MoME-A2.7B (Multi-Chain Mixture of Experts)

Introduction

MoME (Multi-Chain Mixture of Experts) is a specialized large language model tailored for multi-chain transaction analysis and cross-chain data workflows. By leveraging a Mixture of Experts (MoE) architecture, MoME delivers chain-specific insights for multiple blockchain networks—such as Aptos, Polkadot, Ripple, and more—all under one inference environment.

MoME-A2.7B will be open-sourced soon. We will update this card with direct links to the weights and checkpoints when they become publicly available.

Model Details

  • Architecture: MoE-based, derived from a dense LLM and optimized for multi-chain transaction parsing and domain-focused conversation.
  • Parameters: Approximately 14.3B total parameters, with an average of 2.7B activated at runtime, enabling efficient inference across multiple “expert” domains.
  • Performance: Achieves performance on par with a larger 7B-class multi-chain model while requiring around 25% fewer computational resources.
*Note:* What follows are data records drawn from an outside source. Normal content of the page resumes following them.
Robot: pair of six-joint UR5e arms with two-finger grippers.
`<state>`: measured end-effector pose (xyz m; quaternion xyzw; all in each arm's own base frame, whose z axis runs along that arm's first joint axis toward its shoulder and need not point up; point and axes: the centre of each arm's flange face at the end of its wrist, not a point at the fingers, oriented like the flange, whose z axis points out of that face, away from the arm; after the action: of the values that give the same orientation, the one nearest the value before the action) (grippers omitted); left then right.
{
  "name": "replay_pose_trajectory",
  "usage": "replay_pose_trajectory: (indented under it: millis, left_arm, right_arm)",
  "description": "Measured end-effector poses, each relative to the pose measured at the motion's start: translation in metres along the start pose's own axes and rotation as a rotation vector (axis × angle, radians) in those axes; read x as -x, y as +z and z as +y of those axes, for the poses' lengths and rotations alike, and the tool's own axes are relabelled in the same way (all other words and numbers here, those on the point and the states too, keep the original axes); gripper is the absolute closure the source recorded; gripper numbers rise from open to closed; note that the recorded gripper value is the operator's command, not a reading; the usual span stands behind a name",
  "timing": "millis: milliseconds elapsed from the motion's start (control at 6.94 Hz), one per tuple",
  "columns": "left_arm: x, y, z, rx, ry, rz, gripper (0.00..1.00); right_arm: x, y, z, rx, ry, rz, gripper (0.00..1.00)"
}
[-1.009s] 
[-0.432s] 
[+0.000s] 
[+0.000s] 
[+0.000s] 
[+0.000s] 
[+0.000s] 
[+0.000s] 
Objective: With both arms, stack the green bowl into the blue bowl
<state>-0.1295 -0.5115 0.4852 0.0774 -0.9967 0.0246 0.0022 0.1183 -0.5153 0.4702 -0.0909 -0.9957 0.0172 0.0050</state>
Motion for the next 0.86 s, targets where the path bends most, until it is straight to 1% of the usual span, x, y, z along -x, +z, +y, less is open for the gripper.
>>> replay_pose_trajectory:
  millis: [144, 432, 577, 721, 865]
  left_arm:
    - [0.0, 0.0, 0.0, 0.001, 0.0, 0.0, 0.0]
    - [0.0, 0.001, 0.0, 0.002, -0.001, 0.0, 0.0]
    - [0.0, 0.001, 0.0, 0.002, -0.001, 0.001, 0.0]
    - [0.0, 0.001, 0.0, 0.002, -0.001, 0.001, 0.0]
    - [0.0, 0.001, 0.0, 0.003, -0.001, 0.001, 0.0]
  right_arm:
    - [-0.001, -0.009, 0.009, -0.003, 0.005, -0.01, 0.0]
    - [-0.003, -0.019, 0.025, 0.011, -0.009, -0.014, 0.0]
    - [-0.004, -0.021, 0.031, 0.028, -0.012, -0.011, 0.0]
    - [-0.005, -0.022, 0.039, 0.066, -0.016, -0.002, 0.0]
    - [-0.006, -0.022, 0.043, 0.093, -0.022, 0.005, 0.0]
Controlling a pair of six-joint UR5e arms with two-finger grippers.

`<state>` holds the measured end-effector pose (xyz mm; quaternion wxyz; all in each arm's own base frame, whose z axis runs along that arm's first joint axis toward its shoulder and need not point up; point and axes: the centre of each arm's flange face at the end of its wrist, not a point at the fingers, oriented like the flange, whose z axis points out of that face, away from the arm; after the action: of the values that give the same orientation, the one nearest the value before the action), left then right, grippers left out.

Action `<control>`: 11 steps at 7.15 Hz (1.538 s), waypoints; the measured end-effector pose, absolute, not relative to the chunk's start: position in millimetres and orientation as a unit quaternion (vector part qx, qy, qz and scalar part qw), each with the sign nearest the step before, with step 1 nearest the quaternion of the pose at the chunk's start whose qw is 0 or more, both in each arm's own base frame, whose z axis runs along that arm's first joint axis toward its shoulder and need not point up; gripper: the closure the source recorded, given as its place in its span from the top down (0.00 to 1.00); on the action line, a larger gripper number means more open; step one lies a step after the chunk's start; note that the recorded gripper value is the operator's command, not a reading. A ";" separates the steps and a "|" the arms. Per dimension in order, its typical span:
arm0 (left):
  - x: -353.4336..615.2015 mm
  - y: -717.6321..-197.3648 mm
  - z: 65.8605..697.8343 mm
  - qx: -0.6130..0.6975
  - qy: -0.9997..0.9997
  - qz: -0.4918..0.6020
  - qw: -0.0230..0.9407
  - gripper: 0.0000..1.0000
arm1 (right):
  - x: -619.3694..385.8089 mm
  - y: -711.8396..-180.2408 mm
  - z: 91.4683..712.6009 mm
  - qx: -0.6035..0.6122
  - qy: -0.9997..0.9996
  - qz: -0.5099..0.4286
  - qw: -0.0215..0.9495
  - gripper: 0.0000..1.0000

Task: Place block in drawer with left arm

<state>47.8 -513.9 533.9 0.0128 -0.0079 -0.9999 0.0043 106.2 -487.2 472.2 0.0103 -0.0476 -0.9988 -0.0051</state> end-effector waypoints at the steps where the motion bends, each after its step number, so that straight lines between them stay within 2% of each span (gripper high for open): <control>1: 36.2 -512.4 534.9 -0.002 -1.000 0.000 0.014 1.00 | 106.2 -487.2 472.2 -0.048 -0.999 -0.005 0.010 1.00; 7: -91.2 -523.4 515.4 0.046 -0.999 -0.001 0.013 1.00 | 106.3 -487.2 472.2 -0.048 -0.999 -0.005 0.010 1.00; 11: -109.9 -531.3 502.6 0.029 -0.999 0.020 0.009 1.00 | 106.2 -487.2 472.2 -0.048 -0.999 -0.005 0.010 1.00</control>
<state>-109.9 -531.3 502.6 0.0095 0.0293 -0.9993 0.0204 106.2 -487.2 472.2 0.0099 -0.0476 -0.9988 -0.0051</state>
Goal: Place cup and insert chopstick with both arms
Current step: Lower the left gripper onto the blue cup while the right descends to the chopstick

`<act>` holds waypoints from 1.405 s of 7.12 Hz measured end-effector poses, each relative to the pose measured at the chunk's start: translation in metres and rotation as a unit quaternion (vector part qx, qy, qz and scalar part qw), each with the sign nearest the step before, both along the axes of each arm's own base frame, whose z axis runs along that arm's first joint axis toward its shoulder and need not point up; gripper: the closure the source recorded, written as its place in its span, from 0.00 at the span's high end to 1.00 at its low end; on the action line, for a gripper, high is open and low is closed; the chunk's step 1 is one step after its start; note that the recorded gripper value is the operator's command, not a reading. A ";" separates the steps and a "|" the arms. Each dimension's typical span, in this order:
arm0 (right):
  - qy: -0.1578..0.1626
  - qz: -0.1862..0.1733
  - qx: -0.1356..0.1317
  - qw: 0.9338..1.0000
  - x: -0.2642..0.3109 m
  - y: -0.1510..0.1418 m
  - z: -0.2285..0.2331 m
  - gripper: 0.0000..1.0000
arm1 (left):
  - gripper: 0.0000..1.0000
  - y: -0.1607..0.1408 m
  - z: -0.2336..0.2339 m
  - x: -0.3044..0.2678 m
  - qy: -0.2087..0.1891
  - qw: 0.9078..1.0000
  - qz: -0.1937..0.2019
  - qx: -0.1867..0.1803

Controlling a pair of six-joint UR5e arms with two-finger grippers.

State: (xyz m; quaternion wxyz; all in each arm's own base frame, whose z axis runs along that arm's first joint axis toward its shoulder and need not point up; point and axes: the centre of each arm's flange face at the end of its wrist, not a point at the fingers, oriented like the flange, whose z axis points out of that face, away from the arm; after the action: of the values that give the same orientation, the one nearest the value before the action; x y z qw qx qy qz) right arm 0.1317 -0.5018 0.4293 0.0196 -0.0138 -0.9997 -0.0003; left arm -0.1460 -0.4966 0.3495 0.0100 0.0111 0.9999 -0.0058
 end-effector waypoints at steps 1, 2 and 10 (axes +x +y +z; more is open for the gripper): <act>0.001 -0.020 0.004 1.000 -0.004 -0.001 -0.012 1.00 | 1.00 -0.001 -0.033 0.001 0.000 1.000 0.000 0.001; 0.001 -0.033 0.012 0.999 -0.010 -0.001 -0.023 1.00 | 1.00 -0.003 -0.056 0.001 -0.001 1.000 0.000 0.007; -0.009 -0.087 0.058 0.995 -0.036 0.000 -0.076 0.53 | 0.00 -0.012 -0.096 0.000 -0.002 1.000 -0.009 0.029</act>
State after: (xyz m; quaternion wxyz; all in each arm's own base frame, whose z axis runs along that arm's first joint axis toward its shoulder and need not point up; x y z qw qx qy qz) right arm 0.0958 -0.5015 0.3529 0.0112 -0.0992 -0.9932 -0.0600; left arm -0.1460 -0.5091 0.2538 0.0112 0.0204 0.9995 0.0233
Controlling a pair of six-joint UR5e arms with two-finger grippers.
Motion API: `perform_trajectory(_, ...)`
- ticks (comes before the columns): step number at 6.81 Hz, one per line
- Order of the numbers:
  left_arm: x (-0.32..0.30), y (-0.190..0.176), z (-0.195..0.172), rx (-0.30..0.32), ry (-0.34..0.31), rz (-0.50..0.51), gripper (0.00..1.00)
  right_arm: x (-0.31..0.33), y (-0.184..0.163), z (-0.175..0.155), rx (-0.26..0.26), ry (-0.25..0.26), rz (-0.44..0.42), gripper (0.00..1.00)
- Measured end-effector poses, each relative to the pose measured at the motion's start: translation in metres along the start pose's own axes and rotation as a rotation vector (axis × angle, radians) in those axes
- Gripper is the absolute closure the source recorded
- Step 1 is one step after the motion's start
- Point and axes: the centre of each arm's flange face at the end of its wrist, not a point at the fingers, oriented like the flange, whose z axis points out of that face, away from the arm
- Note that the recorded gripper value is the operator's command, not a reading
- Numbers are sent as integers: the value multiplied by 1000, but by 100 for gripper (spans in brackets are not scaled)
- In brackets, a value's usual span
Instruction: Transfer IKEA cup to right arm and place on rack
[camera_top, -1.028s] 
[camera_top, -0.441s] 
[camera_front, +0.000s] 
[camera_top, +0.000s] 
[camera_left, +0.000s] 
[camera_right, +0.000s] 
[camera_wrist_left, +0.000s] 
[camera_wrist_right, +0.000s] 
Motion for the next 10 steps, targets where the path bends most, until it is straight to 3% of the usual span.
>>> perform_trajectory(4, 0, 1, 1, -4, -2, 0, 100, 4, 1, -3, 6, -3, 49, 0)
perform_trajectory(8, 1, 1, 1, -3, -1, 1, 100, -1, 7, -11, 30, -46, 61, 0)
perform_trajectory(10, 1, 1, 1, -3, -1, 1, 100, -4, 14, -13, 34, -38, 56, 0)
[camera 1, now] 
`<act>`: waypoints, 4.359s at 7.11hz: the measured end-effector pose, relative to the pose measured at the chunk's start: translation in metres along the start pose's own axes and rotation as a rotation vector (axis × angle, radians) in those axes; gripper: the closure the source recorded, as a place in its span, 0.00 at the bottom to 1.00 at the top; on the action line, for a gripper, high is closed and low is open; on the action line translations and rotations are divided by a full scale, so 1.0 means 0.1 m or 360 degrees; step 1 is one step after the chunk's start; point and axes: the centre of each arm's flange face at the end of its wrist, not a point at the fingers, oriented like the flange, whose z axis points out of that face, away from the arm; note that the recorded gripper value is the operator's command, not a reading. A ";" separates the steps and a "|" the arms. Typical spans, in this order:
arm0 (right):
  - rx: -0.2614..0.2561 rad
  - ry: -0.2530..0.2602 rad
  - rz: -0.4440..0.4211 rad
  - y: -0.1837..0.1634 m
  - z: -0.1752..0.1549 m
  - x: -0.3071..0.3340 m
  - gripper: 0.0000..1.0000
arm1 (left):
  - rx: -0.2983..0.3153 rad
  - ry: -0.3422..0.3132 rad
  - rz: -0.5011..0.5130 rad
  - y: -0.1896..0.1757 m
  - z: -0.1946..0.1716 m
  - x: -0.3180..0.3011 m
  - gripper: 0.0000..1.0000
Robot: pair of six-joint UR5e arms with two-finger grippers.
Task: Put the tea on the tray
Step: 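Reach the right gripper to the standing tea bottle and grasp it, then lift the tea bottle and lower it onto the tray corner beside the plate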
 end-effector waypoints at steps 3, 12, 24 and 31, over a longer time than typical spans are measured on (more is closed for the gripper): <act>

Early benchmarking shows 1.74× faster inference compared to more extensive multi-chain models.
  • Training Data: Trained on a curated set of chain-centric corpora (e.g., on-chain logs, developer manuals, academic references). This specialized data covers Aptos, Polkadot, Ripple, and beyond.

Requirements

MoME relies on custom modules in the latest transformers library from Hugging Face. For best compatibility, install from source:

pip install git+https://github.com/huggingface/transformers

This ensures any custom model classes (e.g., mome_moe) are properly registered and loaded.

Usage

While MoME-A2.7B can provide a foundation for multi-chain text generation tasks, targeted fine-tuning—such as SFT, RLHF, or extended domain pretraining—is strongly recommended for:

  • Cross-chain transaction decoding
  • Chain-specific Q&A
  • DeFi analytics across multiple blockchains
  • NFT contract interpretation
  • General blockchain R&D

Basic Example

from transformers import AutoTokenizer, AutoModelForCausalLM

# Example usage - subject to change once weights are released
model_name = "momeaicrypto/mome-a2.7b"
tokenizer = AutoTokenizer.from_pretrained(model_name)
model = AutoModelForCausalLM.from_pretrained(model_name)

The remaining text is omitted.